On one clear day in the spring of 1932, a seven-year-old lad named Donald James Blattner declared, in stentorian tones, “I’m voting for Hoover!” His new friend, the six-year-old Ronald Neil Campbell, looked about him at the stage where the proclamation had been delivered, and dreams of it to this day. “It happened at the junction of the Boulevard and Lake Drive, Mountain Lakes, New Jersey,” you will be told. Should you have reason to correct Mr. Campbell for checking, or from simple curiosity. “Who would bother to make this up?” he is asking you. “I’m the Ronny and Mr. Blattner was/is Donny, and that’s all for now. Except for those who favor Donnie and Ronnie. (Mr. Campbell is getting a touch starchy these days.)
In any case, “Well,” Ronny thought quietly to himself, “What the hell is voting, and what has it got to do with Mom’s noisy old vacuum cleaner? Is it about grown-ups? Well, I’ll ask Dad.” (Asking Dad was an art, and not everyone found it to be a fruitful adventure.) A classics major in college, Dad seemed always to be seeking THE TRUTH, and never to mislead. It frightened me, but made me proud. The answer was “Free organized selection,” with a grunt. Hoover also received a grunt of his own, and Dad is probably grunting happily on his own free democratic cloud, humming A Wee Hoose on the Heather!, a Harry Lauder favorite on the musical stage in Scotland, London and New York around the turn of the century.
Back to business. I’m the Ronny. And for a number of years my compass was Donny. It all had started on that fateful Monday. I was doomed to face him empty, as usual, of facts, interest, wisdom or any equipment that might suggest equality. (That was inevitable, and never went away.) Donny understood. Of course. Which is why, after some eighty years, I am still not bothered about it, still grateful and still why I happily chuckle over his lifelong passion for ice cream, his mid-western politics and his deep humor and am still thinking every day about what he might be thinking if we still could ask him. But, I believe, I’m usually sure I know.
Let me try to explain. “Try” has its limits, but I’ll make an effort to clear the story of my life as an acolyte in The School of Growing Up in the Shadow of an Eager Teacher. The fact that we lived so easily close allowed for the crucial years from kindergarten through high school graduation — and to proceed easily with our growing up knowing both privacy and joyful mischief, while our unrecognized (early on) polar personalities sealed the deal. Forever. And that Mountain Lakes, New Jersey, seemed the very best choice for promised success.

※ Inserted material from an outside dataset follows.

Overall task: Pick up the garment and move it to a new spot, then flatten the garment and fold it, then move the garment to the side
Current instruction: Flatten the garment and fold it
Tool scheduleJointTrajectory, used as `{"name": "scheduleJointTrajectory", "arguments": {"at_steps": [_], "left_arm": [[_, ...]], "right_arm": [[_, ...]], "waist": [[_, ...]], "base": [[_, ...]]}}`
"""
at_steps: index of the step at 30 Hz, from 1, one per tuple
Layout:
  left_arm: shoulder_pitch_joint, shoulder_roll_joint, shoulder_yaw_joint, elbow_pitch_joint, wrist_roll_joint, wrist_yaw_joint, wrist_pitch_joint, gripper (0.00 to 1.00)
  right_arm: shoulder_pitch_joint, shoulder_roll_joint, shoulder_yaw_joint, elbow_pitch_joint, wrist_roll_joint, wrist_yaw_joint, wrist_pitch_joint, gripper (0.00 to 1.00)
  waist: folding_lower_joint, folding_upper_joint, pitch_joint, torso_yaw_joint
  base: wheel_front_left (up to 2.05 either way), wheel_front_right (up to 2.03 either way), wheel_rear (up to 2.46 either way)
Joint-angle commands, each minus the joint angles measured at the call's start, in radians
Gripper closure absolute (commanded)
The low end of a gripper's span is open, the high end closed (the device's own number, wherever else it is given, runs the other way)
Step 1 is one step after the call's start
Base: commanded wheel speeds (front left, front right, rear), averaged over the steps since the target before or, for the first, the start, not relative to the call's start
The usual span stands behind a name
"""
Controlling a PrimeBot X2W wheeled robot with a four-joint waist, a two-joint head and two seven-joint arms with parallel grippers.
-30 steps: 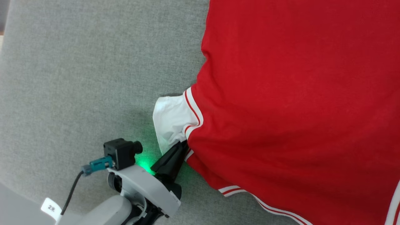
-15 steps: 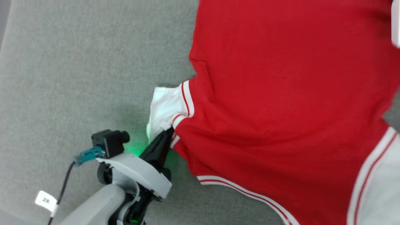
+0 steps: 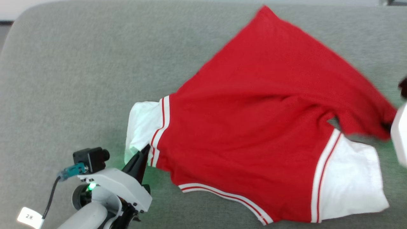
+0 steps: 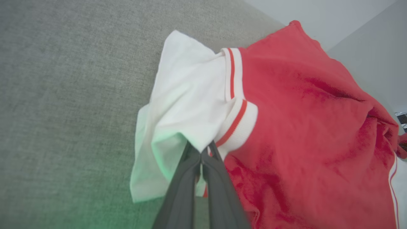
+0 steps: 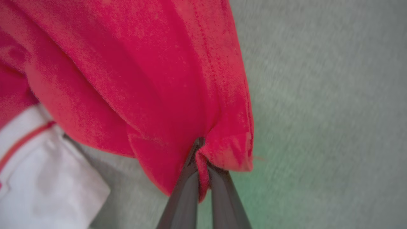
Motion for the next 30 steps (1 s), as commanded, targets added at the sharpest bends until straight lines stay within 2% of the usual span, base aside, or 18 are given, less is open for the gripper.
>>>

We played bad tennis on the mayor’s court, closely surrounded by juicy Concord grapes that purpled our mouths, disgusting, at least, my mother. (I never heard from his mother.) We “borrowed” an Old Town canoe from a family known by the Blattner family and stroked her south to Island Beach, where my brother Jim was busy lifeguarding. Donny got a red Columbia bike, and I received a blue one three months later. (His birthday was three months and one year in advance of mine.) Clue: parents? Collaboration? I’m pretty sure about that, although nothing was ever said about it officially. And, more important, it didn’t matter. Although the Case of the Turtleneck Sweaters pretty nearly solved itself. This time I struck first. My mother had, for Christmas, found a shaker turtleneck sweater, dark green with a white and yellow stripe all around. I identified this stunning badge with Notre Dame, at the time the holy home of college football, other religions aside. The Four Horsemen ruled. Grantland Rice had said so. Within two weeks Donny appeared in a Navy blue turtleneck sweater adorned with a white and pale blue stripe. Parental interference (respondance?) had once more shown its loyalty to the Donny/Ronny Approvable Machine.

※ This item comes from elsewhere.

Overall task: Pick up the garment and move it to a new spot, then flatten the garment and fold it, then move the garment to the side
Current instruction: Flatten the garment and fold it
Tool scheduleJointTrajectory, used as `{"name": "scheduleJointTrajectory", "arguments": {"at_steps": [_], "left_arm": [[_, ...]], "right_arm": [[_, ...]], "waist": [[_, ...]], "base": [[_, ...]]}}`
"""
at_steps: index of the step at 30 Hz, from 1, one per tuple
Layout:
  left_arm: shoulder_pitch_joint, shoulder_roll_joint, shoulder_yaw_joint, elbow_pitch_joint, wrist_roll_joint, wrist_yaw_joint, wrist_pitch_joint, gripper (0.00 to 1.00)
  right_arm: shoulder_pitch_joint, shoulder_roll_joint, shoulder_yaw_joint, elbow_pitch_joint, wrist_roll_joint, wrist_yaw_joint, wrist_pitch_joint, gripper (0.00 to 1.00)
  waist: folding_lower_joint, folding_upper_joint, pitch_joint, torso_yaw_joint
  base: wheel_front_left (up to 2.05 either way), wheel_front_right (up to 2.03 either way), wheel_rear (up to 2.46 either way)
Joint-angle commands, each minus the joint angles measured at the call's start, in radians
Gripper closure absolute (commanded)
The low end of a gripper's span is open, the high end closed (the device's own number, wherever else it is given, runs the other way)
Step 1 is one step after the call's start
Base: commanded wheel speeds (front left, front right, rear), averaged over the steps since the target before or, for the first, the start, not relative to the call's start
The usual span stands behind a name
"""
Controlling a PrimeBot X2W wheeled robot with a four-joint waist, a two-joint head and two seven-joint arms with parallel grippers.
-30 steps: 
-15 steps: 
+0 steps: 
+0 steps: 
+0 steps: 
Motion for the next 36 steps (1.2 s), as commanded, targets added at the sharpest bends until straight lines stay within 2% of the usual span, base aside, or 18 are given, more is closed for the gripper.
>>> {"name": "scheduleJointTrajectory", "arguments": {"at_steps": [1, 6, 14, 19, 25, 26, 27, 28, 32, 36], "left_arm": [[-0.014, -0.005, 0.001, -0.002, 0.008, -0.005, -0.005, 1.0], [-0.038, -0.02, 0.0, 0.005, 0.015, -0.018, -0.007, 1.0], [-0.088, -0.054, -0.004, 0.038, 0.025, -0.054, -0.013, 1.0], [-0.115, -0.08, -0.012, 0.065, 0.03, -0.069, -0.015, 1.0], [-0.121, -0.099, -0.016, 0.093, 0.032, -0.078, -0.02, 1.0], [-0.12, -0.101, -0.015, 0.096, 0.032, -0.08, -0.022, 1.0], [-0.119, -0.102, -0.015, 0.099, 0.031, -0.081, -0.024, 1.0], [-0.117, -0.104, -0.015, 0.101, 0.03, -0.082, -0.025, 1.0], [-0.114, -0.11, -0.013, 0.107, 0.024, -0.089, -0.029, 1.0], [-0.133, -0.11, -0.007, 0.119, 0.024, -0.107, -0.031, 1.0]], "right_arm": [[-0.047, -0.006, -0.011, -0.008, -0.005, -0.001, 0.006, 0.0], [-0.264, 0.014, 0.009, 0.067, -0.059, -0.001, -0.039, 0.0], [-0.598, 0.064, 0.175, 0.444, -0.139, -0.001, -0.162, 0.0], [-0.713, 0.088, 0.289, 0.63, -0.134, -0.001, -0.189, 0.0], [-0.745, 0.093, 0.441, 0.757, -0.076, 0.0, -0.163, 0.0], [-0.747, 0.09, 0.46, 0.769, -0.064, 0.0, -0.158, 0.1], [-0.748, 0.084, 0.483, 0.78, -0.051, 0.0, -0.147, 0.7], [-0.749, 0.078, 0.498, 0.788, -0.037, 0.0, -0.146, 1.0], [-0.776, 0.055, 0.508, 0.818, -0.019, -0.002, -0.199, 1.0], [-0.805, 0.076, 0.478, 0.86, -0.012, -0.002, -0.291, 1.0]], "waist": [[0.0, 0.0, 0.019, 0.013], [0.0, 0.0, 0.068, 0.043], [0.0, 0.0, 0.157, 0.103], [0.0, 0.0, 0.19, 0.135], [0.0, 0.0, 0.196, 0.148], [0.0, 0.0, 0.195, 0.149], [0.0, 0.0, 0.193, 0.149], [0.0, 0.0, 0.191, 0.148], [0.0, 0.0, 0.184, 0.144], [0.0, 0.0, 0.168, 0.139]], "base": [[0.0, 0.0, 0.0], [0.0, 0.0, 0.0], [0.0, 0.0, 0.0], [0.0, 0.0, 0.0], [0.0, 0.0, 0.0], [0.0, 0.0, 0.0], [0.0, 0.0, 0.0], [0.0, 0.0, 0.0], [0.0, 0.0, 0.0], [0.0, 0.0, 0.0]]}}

Once in a while we actually considered in advance just which of our potential schemes might turn out to cause most attention in the parent world without serious bone-breaking responses to spoil the fun. We got pretty good at that. Parents? Of course we sensed what was going on. Parents or not, we often found enjoyable ways to outflank expectable objections (for foolish real reasons, we assumed) and that turned out to offer permissible harvest in the pursuit of wholesome fun. Donny and Ronny style. A lot like Red Skelton, one of our favorites. “We dood it!”

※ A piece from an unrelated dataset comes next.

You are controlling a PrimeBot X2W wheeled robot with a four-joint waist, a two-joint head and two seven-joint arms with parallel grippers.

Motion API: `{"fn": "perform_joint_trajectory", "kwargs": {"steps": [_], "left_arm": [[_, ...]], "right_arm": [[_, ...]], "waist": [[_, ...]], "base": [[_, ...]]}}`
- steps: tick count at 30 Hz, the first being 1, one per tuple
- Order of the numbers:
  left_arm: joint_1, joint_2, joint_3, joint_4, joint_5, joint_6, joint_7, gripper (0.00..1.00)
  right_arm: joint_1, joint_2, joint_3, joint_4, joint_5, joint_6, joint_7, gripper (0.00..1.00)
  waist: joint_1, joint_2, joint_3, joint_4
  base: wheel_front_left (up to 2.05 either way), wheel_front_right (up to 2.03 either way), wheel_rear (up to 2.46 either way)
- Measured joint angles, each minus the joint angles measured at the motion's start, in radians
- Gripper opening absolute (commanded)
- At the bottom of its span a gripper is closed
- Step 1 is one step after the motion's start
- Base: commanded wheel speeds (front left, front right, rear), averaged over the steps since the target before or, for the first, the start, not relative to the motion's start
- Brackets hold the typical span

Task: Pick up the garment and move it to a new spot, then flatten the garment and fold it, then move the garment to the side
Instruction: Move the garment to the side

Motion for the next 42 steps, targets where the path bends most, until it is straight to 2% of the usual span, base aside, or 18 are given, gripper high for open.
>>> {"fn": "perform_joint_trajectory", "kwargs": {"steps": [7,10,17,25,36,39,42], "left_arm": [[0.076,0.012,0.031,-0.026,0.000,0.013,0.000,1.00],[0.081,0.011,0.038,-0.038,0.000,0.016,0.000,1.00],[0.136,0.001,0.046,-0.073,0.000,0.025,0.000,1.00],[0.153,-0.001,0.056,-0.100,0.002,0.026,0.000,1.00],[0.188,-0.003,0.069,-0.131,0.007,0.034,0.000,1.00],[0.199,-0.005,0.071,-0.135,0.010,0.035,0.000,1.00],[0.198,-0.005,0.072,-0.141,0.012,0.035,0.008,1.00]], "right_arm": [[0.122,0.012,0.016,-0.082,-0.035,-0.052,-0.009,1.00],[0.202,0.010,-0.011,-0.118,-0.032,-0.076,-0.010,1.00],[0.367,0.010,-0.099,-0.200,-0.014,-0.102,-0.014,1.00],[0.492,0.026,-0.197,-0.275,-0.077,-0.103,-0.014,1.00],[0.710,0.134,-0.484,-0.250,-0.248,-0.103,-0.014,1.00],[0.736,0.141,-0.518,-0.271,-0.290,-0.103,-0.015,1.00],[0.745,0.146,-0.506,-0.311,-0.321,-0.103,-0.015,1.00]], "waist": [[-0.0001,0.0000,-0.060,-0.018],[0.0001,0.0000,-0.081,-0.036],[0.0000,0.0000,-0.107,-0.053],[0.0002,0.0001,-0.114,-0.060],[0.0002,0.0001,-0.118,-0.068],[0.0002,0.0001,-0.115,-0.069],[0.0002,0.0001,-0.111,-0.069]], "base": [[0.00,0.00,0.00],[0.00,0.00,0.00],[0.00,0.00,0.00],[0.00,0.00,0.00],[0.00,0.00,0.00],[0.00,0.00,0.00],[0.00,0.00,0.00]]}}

Among these lines that lured us on our twin Columbias was the sand pit only a few hundred yards east of the Texaco station where Bob Kays pumped out depression gasoline at ten to thirteen cents per gallon (Can you sob over today’s crushing fuel prices?). The pit featured a stiff, hilly redoubt where local gunners and amateur soldiers tested their WWI 30/30 Springfields and new 22’s, even a few Daisy BB’s, against last year’s license plates and other handy junk. We came, however, not to defeat license plates and used tin cans (in some cases shattered bottles). We dug, for whatever prize I cannot to this day say, the lead slugs behind the shattered targets, and deep into the hard sand. At summer’s end we had the world’s finest collection of spent lead. I’m not quite sure of where the collection now resides, but I feel that, wherever it lies, snug in its canvas nail bag, it’s surely grateful for the efforts of two determined citizens, in a long-ago depression they never got to understand.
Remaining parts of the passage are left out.